Mais il arrive aussi des choses plus curieuses. En septembre dernier, Medvedev étonna tout le monde. A la fin d’une réunion sur la modernisation économique, le président a tendu au chef de l’appareil présidentiel, Sergei Sobianine, la version imprimée d’un texte publié dans LJ. « Le citoyen Maxime Kalachnikov a proposé un projet de réforme technologique de la Russie », a expliqué le président : la création d’un kolkhoze innovant, une ville du futur, ainsi qu’un Conseil suprême de l’agriculture. « C’était partout dans Yandex [moteur de recherche russe, concurrent réel de Google en Russie, NDLR] », a précisé Medvedev, en demandant à Sobianine de regarder le texte de plus près pour voir s’il n’y avait rien d’intéressant. Derrière le pseudo « Maxime Kalachnikov » se cache un célèbre blogueur, Vladimir Kourtchenko, journaliste du pool gouvernemental, mais connu surtout pour son patriotisme et ses positions radicales, versant nationaliste et staliniste. Ce qui compte pour le président Medvedev, qui l’a trouvé tout seul sur le Net, c’est que le blogueur soit un opposant à l’ordre existant.

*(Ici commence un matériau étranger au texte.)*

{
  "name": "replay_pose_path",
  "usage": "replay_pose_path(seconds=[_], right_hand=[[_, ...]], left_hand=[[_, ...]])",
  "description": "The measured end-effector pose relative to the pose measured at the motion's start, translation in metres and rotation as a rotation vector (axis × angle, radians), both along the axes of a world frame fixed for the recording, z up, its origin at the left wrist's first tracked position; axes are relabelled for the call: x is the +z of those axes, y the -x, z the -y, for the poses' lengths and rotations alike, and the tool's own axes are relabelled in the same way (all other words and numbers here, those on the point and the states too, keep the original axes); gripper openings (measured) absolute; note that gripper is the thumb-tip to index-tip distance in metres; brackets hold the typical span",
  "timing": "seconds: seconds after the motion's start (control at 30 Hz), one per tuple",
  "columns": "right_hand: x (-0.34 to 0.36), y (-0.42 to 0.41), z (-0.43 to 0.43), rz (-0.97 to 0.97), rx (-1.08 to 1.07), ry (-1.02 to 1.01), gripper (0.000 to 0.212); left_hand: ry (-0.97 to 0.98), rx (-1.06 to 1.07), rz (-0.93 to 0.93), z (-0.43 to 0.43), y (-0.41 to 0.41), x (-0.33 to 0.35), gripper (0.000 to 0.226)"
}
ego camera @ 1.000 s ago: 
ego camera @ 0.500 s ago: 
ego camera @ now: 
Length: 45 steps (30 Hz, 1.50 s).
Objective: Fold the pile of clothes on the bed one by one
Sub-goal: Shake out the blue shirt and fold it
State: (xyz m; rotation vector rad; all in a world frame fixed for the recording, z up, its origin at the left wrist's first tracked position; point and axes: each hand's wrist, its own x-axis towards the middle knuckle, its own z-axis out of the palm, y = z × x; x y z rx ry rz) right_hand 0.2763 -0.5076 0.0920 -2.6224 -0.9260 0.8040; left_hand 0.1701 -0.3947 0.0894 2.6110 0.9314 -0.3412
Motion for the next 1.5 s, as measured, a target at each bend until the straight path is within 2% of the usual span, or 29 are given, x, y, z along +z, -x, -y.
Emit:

Medvedev voudrait que les fonctionnaires utilisent eux aussi LJ comme une source d’information. Lors d’une réunion du Conseil d’État, en décembre dernier, le président avait même menacé de licenciement les récalcitrants à la connexion. Gryzlov [speaker de la Douma], Mironov [président du Conseil de la Fédération], Ziouganov [chef du PCFR], Jirinovski [chef du LDPR], se sont tous précipités pour créer des blogs, mais sans grand succès : leurs pages sont ennuyeuses, rédigées par des assistants et inondées de communiqués de presse.


Vox populi

Le dernier événement à avoir secoué la Toile fut un terrible accident à Moscou : la Mercedes conduisant le vice-président de Loukoïl, Anatoli Barkov, a percuté frontalement une petite Citroën, dont les passagères, deux médecins, sont mortes. La version officielle, livrée par la police sur le coup, accusait les deux femmes, et disculpait Barkov. Mais les témoins de l’accident assuraient le contraire et ont bombardé le Net de leurs témoignages, pendant que la polémique enflait sur l’impunité des puissants et la corruption de la police. L’instruction n’a été ouverte que trois jours après l’accident, quand la blogosphère était saturée de protestations. Désormais, quelle que soit l’issue du procès, le verdict populaire a été énoncé : les coupables, se sont les fonctionnaires dans leurs grosses voitures qui se considèrent au-dessus de tout, y compris du code de la route. Et le pouvoir ne peut pas rester sourd à cette opinion publique, et n’a pas d’autre choix que de prendre Internet au sérieux.